Your objective: Output the lines below from the one containing "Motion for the" through the end of the listing, inclusive, exactly as they appear, and nothing further.

Information provided:
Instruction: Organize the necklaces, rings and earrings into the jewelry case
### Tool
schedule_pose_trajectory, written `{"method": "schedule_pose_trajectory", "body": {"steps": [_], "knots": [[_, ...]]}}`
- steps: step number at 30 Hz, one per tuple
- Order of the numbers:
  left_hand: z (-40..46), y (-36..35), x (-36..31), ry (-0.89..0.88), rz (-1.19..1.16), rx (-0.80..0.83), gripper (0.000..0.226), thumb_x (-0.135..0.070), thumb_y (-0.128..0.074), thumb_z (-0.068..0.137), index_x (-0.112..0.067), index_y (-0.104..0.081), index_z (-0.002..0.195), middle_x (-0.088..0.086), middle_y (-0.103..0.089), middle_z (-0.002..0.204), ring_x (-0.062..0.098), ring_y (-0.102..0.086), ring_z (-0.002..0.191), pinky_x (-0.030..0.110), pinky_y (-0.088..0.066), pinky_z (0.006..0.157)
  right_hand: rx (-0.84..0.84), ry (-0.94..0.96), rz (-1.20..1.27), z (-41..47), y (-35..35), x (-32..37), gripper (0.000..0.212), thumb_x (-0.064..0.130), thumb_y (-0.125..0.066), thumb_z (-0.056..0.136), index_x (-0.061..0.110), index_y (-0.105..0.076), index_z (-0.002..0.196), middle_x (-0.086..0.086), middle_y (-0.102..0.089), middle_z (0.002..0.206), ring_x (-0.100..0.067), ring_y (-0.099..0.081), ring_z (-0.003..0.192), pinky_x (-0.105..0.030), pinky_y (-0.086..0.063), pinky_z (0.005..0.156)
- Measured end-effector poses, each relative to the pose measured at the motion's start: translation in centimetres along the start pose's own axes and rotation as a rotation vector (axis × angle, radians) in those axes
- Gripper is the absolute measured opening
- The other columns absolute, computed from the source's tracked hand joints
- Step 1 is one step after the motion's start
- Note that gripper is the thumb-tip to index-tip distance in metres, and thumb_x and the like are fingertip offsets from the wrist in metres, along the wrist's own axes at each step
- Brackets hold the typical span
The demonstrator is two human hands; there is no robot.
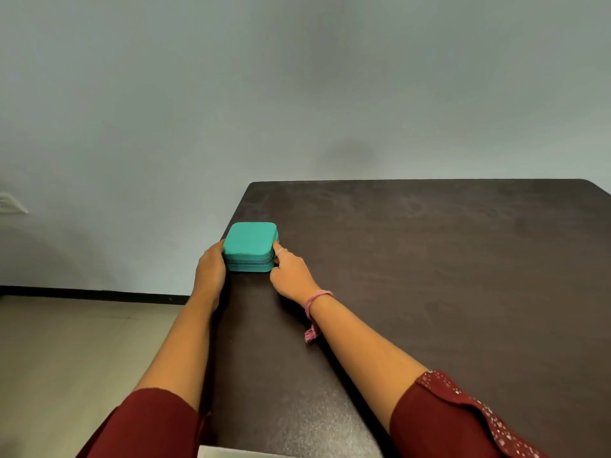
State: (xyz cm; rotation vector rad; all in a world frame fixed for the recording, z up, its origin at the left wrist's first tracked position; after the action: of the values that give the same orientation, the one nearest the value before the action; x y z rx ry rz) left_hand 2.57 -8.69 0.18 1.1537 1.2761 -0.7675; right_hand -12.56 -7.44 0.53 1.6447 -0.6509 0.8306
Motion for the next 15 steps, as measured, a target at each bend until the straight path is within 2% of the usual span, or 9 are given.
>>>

Output for this task:
Motion for the next 15 steps, as measured, a target at each bend until the straight path is within 2% of the usual span, or 9 are given.
>>>

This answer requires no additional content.